Retype every line from the one containing "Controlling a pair" through the last line of the records below, both included; leave out the pictures.

===== Exercise input

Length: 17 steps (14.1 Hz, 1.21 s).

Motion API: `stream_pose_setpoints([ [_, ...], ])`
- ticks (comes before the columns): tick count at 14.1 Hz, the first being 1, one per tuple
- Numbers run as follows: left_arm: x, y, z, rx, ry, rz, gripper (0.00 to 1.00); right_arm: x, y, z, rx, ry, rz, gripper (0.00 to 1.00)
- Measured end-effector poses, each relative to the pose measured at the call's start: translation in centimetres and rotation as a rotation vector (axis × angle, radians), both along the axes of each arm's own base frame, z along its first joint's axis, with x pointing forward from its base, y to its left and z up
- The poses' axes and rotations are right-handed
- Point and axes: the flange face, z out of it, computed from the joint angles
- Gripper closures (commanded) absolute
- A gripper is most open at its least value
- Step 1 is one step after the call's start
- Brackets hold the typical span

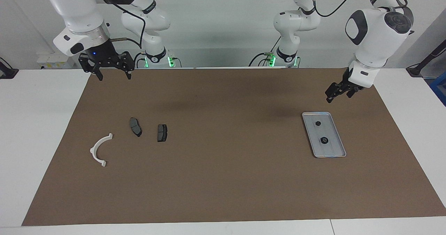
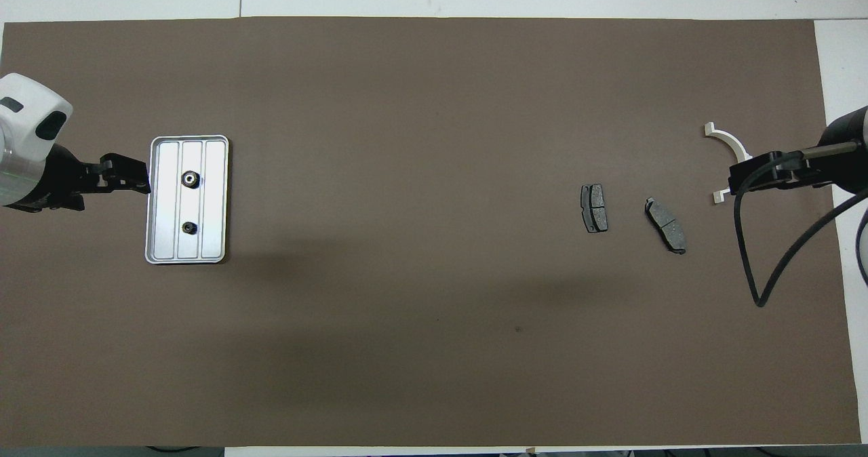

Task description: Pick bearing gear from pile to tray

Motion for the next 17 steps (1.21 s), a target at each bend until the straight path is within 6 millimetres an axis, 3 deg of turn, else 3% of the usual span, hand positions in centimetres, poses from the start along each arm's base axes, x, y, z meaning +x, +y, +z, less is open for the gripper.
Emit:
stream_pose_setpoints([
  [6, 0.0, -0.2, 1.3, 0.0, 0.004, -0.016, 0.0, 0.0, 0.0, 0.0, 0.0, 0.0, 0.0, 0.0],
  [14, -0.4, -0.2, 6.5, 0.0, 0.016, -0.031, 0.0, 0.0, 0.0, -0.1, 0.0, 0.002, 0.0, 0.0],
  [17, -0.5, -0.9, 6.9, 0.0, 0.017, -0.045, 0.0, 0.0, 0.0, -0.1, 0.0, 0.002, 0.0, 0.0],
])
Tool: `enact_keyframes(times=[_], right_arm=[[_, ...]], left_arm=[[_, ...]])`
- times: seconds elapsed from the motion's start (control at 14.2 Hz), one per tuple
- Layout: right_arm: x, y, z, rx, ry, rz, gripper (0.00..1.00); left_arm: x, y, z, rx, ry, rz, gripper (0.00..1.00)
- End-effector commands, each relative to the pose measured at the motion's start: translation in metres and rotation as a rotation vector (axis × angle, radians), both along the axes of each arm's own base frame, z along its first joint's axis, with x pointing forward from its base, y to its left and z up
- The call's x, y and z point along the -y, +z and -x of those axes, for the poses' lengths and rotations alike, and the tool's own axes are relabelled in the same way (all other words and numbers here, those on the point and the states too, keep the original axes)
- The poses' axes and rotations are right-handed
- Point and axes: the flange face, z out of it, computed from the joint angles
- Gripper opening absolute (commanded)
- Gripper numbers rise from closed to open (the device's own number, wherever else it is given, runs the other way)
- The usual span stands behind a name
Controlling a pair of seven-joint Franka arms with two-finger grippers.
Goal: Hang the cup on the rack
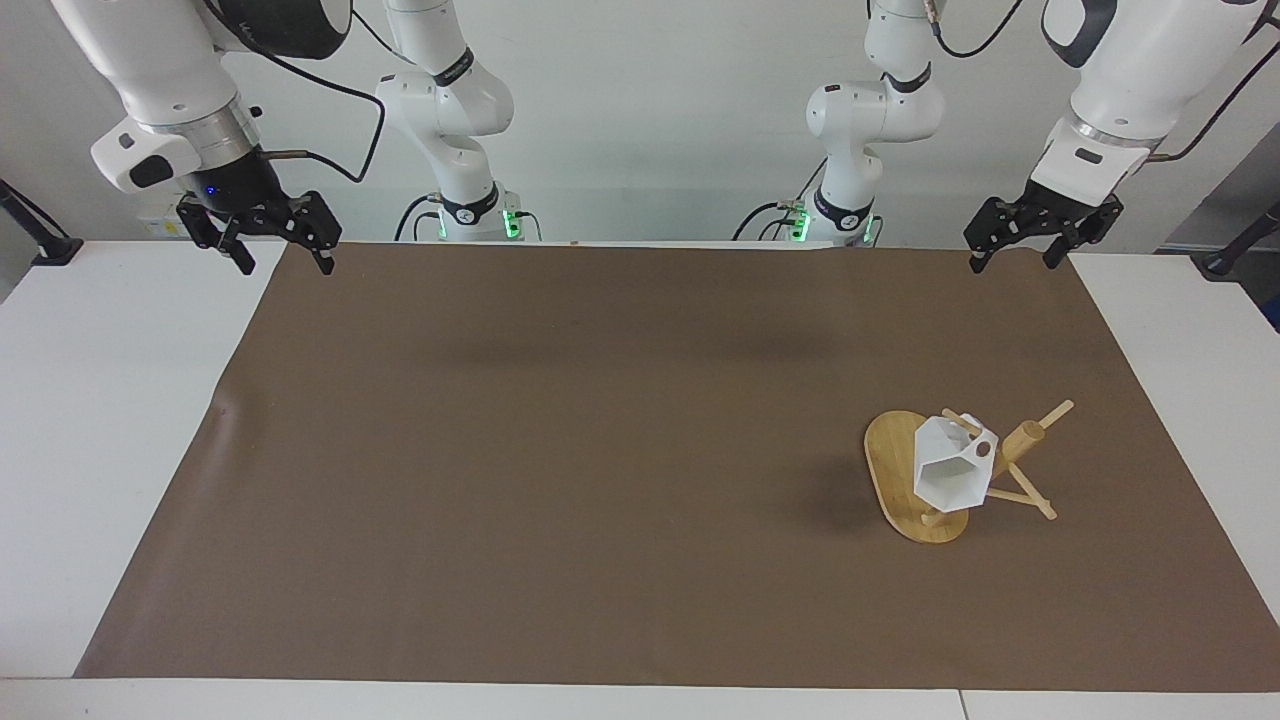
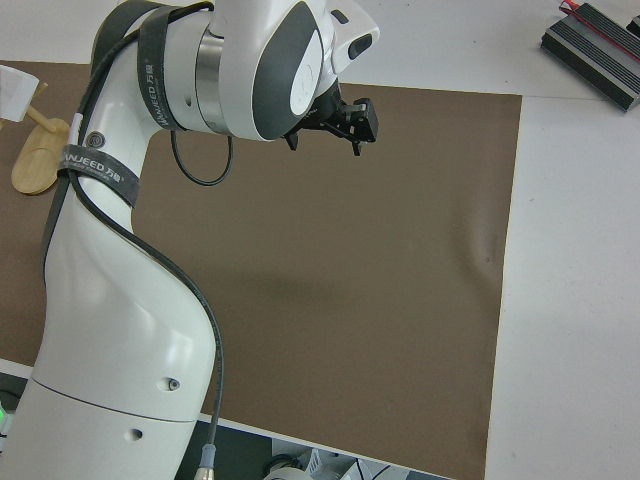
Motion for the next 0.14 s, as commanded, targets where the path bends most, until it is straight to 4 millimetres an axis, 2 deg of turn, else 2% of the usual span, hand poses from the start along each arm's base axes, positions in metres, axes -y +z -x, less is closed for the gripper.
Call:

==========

• [Worked solution]
Controlling a pair of seven-joint Franka arms with two-finger grippers.
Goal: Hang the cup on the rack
Motion for the next 0.14 s, as commanded, targets where the path bends most, until it is straight to 4 millimetres an axis, 2 deg of turn, else 2% of the usual span, hand poses from the start along each arm's base axes, positions in metres, axes -y +z -x, less is closed for the gripper.
Call:

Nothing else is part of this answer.